The Patzcuaro artisan who made this mask also makes crosses, hearts, and picture frames all covered in milagros...which are really nice examples of quality contemporary Mexican folk art. More milagro art can be seen on www.mexicobyhand.com.

So here's the scoop on milagros:
A believer will make a vow to a saint or to a sacred object, and later they will make a pilgrimage to the site of a shrine or church and take a milagro there and leave it as a sign of gratitude and devotion. People also carry milagros for protection and good luck. Milagros can represent specific objects, persons, or even animals, or they might represent concepts that might be symbolized by the object represented in the milagro. For example, a head might represent a person, the mind or the spirit, or a physical condition such a headache. A milagro of a leg might be used to cure some condition associated with a leg - such as arthritis. Or, it might refer to travel, the leg implying walking. Similarly, a heart might represent a heart condition that one is praying for a cure, or as a thank you for answering the prayers of the lovelorn.
If you go to the basilica in Patzcuaro, as in other churches in Mexico, you will see milagros being used and the evidence of something called a "manda”. This is where a person will ask a favor of a saint, and then, in order to repay the favor after it has been granted, he or she makes a pilgrimage to the shrine of that saint, and and leaves a milagro pinned to an object of devotion. If you go to Patzcuaro, look for them just after you enter the basilica on the left side, plus look at the little messages of thanks people have written on a piece of paper. Really interesting, especially if you can read Spanish. You can buy some milagros for a few pesos at one of the stalls right outside where they sell quite a fun assortment of kitchy religious objects.
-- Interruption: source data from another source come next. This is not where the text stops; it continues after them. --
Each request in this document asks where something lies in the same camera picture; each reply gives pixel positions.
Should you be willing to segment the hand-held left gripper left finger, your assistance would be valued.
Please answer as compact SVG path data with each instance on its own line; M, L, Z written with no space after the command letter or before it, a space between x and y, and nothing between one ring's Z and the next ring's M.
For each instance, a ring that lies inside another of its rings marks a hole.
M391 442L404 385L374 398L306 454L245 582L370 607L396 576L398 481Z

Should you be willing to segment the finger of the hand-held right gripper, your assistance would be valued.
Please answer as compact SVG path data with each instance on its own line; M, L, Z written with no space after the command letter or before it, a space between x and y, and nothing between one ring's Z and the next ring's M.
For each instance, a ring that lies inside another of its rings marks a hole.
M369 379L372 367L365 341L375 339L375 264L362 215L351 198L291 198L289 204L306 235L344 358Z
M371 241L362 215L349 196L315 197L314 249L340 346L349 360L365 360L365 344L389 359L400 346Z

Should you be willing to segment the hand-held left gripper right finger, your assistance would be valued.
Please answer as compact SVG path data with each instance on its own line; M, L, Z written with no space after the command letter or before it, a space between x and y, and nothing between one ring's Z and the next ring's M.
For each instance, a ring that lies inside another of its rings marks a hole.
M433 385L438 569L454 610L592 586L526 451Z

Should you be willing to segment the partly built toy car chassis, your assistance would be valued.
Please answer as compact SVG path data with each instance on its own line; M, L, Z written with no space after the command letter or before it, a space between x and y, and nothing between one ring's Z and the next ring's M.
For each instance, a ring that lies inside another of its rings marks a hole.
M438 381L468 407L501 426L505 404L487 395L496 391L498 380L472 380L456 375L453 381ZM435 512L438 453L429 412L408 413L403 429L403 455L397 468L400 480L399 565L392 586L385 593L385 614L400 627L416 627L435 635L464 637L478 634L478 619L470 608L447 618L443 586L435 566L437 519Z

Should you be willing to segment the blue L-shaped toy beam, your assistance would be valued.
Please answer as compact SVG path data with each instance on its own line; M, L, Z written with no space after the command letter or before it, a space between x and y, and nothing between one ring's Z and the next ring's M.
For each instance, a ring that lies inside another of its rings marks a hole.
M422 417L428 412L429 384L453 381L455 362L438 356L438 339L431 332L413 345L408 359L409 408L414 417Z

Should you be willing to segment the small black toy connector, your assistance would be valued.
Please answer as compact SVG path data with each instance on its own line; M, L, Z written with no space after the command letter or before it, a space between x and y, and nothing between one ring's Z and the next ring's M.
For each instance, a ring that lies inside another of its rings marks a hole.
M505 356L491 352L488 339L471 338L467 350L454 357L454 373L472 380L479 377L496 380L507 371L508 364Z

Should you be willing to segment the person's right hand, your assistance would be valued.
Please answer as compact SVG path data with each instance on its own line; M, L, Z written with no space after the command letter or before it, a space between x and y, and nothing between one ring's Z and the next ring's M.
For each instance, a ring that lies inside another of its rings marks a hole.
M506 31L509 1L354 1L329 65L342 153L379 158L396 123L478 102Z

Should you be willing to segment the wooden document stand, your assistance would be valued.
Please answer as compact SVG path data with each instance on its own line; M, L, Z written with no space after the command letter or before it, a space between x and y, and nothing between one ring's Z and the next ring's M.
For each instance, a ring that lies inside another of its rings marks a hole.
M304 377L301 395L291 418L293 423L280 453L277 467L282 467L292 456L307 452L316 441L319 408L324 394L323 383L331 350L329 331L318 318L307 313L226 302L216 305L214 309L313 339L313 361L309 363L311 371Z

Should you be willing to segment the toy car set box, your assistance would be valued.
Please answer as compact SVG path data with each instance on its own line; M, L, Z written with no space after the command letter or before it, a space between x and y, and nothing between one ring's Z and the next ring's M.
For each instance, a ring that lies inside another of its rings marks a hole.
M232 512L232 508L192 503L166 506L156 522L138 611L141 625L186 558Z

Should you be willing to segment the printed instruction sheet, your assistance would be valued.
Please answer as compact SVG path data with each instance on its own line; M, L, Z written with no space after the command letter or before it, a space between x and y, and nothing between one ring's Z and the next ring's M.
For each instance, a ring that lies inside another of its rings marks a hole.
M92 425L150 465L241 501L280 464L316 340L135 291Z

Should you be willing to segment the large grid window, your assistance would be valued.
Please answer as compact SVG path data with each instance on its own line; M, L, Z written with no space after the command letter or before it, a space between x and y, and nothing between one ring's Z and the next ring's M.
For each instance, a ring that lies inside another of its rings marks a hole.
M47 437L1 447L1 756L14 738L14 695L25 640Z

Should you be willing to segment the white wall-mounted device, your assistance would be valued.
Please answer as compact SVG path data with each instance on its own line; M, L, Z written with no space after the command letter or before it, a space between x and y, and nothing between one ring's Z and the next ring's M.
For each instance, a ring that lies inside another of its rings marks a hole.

You can stock up on your Jesus night-lights there too.
Try to go in the morning--for breakfast-- when the corundas are hot and fresh. Corundas are the Michoacán tamales that are made in corn leaves, rather than the usual husk. They bathe them with green salsa and crema (yes, you should get it) and they are VERY filling. A corunda and a cup of hot atole (a corn-based hot drink) flavored with canela (cinnamon), tamarindo or guayaba (guava) to go with, will cost you 20 pesos, or about $2. I like the guayaba best and I usually go to Angela's table pictured here. If you're lucky, as you eat your food and take in the sights and sounds of this wonderful town around you, you'll be serenaded by an old street musician who plays a funky, well-worn guitar and sings old Spanish love songs with an amazing soulful voice. There's nothing like it.